Activity: Your answer must consist of exactly the lines below, starting with the line with "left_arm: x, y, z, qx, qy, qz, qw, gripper" and going on through the line with "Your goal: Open", and nothing else.

Items from a dataset:

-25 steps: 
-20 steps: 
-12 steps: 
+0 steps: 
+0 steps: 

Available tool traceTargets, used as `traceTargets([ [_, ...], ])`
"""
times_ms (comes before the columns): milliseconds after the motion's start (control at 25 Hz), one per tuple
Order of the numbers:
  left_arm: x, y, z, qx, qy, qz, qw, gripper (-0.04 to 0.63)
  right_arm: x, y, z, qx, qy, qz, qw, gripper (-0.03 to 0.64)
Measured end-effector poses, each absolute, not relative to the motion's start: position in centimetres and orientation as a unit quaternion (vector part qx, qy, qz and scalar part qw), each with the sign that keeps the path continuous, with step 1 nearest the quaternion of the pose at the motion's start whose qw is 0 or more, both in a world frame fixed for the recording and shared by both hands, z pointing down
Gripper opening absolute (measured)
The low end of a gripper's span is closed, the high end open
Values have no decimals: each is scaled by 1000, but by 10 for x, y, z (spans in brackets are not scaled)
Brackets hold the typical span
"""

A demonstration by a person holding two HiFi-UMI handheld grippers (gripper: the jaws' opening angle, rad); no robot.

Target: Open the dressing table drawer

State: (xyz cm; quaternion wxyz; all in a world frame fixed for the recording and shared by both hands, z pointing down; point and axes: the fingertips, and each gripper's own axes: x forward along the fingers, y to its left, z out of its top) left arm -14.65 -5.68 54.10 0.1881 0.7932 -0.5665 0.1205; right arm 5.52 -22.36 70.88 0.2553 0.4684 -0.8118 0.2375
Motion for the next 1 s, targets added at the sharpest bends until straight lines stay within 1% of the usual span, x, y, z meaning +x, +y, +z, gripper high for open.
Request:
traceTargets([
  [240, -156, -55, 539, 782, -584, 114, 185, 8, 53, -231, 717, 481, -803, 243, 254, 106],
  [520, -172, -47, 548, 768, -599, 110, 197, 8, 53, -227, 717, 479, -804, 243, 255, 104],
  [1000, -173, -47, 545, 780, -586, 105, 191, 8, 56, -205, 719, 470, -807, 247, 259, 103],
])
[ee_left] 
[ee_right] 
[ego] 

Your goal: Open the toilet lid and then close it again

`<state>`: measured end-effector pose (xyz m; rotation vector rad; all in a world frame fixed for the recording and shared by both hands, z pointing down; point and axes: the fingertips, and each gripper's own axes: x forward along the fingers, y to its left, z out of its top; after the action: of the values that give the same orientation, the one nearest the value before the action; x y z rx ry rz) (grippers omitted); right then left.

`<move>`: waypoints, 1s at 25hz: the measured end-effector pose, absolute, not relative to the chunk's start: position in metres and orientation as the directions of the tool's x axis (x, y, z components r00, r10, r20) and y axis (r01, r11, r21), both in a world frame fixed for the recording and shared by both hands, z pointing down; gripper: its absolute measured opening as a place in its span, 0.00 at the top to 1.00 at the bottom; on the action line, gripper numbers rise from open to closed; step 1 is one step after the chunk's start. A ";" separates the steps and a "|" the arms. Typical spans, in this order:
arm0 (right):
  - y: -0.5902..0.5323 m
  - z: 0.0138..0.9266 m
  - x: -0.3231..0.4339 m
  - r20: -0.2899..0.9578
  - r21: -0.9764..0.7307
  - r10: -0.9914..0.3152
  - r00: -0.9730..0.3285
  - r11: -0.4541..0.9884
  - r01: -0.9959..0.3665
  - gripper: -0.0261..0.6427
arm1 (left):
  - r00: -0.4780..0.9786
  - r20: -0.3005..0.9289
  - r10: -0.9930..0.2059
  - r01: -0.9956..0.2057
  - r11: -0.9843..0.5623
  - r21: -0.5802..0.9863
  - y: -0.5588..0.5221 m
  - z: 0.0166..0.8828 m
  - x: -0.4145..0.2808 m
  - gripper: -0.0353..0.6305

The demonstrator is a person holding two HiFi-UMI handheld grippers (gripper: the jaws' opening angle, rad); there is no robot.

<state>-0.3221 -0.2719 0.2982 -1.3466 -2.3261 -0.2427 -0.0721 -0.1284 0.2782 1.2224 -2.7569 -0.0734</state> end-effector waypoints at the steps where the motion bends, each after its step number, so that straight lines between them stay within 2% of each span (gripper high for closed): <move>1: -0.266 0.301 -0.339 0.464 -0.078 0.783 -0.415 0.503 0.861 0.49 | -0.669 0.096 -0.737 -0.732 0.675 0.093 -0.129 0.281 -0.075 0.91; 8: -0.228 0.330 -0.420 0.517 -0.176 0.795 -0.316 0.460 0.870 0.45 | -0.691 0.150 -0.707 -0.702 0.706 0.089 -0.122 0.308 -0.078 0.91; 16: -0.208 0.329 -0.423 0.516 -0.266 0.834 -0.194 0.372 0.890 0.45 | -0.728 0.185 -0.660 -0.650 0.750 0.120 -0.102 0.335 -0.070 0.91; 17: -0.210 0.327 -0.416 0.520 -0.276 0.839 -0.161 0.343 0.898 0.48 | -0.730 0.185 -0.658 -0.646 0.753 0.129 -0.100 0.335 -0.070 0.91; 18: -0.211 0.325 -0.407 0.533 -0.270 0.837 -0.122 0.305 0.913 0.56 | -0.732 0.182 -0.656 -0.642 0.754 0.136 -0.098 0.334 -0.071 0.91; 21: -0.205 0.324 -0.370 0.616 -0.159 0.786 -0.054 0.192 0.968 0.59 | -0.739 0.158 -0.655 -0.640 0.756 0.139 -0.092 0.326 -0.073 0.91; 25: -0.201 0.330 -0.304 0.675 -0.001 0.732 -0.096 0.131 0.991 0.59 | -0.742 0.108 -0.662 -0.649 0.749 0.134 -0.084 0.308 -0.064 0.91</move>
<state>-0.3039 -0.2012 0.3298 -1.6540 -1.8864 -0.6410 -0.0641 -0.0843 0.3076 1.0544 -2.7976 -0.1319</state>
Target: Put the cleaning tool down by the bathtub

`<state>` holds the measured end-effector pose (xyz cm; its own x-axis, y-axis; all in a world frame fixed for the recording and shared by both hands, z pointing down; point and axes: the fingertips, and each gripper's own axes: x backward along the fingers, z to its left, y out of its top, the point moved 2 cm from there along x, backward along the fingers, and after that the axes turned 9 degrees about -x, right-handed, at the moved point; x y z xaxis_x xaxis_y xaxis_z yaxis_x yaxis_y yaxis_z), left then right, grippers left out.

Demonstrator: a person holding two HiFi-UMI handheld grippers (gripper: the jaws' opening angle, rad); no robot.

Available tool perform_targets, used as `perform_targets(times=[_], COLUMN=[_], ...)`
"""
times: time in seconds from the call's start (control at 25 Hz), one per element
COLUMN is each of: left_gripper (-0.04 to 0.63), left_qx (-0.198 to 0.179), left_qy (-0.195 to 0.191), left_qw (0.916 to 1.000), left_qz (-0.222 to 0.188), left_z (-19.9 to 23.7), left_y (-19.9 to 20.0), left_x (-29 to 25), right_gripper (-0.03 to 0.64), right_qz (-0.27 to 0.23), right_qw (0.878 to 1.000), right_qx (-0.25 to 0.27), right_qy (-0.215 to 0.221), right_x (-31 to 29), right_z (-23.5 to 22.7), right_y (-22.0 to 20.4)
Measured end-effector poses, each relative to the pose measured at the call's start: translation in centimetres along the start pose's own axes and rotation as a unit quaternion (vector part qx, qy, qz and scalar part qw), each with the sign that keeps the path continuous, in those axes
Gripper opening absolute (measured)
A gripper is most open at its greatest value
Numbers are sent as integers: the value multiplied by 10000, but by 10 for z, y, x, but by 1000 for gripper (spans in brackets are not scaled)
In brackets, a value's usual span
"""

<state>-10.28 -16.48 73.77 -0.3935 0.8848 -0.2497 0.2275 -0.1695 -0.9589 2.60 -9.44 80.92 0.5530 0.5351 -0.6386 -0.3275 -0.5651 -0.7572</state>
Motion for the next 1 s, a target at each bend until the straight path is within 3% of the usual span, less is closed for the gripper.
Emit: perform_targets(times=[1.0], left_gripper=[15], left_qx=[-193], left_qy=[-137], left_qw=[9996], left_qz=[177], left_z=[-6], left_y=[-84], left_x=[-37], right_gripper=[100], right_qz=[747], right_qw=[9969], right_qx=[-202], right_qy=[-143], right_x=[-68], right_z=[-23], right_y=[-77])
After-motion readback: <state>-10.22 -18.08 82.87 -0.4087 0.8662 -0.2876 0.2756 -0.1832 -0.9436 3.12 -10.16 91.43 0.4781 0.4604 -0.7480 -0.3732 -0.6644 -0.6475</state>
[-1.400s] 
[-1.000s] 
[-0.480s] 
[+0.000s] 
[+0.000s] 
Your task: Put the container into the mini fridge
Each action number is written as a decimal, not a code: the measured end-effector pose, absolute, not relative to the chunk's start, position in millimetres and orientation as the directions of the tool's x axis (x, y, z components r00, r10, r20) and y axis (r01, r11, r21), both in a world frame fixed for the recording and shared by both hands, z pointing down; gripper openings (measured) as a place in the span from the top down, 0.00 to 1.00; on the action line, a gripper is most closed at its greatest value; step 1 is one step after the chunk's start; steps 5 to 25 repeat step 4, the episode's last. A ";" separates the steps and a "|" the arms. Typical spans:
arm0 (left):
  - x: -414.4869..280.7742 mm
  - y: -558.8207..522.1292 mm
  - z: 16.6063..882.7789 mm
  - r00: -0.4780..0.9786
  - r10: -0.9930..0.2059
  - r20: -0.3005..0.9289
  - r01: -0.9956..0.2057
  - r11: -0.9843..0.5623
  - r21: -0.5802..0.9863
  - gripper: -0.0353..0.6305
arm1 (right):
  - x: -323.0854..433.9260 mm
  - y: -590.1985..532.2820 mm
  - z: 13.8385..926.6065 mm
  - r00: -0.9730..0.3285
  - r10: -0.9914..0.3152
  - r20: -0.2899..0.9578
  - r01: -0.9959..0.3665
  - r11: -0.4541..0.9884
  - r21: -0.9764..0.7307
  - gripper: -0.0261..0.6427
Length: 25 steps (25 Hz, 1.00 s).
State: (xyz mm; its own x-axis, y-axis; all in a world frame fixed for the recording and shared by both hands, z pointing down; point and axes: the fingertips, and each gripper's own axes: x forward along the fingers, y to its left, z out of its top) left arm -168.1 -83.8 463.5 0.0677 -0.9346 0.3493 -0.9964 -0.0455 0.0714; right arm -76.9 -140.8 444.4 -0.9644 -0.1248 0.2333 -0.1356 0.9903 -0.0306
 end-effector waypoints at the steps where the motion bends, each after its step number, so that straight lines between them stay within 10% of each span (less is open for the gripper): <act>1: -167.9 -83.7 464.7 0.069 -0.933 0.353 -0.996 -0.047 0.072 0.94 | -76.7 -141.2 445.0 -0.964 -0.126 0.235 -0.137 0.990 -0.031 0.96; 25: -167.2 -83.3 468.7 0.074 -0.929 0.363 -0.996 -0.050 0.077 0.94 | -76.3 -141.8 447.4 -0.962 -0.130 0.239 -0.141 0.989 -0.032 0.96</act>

Solution:
  left_arm: x, y, z, qx, qy, qz, qw, gripper (-0.04 to 0.63)
  right_arm: x, y, z, qx, qy, qz, qw, gripper (-0.03 to 0.64)
Measured end-effector poses, each absolute, not relative to the motion's start: position in centimetres and orientation as a unit quaternion (vector part qx, qy, qz and scalar part qw), each with the sign that keeps the path continuous, with step 1 nearest the quaternion of the pose at the motion's start whose qw is 0 or more, both in a world frame fixed for the recording and shared by both hands, z pointing down
Gripper opening absolute (measured)
The low end of a gripper's span is closed, the high end open
Values have no decimals: each is scaled by 1000, but by 10 for x, y, z (spans in brackets are not scaled)
Brackets hold the typical span
"""

A demonstration by a person holding two HiFi-UMI handheld grippers (gripper: the jaws' opening angle, rad); no robot.

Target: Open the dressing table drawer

State: (xyz cm; quaternion wxyz; all in a world frame fixed for the recording and shared by both hands, z pointing down; point and axes: the fingertips, and each gripper's own axes: x forward along the fingers, y to its left, z out of its top) left arm -14.65 -5.68 54.10 0.1881 0.7932 -0.5665 0.1205; right arm 5.52 -22.36 70.88 0.2553 0.4684 -0.8118 0.2375
Motion for the next 1 s, targets added at the sharpest bends until straight lines stay within 1% of the usual span, x, y, z meaning +x, +y, +z, gripper high for open.
Request:
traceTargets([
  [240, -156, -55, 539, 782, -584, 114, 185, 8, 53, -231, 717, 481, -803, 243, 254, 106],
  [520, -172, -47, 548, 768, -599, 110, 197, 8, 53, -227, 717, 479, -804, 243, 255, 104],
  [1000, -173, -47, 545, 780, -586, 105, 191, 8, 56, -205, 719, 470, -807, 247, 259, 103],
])
[ee_left] 
[ee_right] 
[ego] 

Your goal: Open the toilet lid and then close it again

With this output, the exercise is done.